WORK ITEM » Copy, word for word, each line of the data below from the first through the line containing "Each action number", and stop there.

COLLECTED MATERIAL »
:::

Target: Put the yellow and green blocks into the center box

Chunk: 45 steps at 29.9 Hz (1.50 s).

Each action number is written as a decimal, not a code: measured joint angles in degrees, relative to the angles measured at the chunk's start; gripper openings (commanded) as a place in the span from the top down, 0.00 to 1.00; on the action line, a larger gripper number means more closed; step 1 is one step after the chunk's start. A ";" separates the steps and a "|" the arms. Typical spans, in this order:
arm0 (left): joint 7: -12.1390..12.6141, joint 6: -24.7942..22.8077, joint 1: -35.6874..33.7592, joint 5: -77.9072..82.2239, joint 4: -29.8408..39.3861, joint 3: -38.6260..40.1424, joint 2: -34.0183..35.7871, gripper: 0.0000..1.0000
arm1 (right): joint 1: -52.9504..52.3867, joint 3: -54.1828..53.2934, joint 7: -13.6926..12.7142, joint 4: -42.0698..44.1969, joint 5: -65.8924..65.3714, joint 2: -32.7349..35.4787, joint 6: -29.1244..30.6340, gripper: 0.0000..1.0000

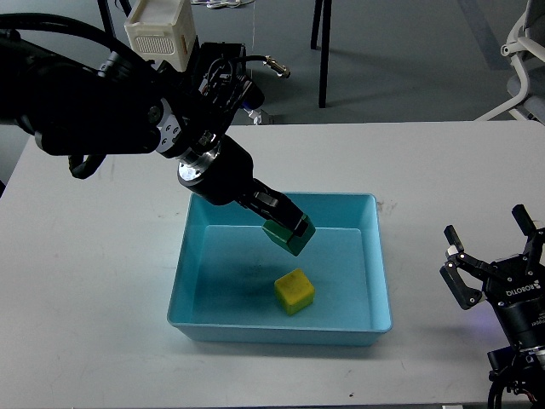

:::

REPLY TO THE TASK »
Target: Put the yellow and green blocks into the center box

Chunk: 45 steps at 29.9 Hz (1.50 s).

Each action number is written as a decimal, not a code: measured joint angles in degrees, relative to the angles measured at the chunk's start; gripper openings (commanded) as a place in the span from the top down, 0.00 to 1.00; on the action line, a larger gripper number means more closed; step 1 is one step after the chunk's start. A ";" separates the steps and a "|" the arms. Typical spans, in this order:

There is nothing more to the output.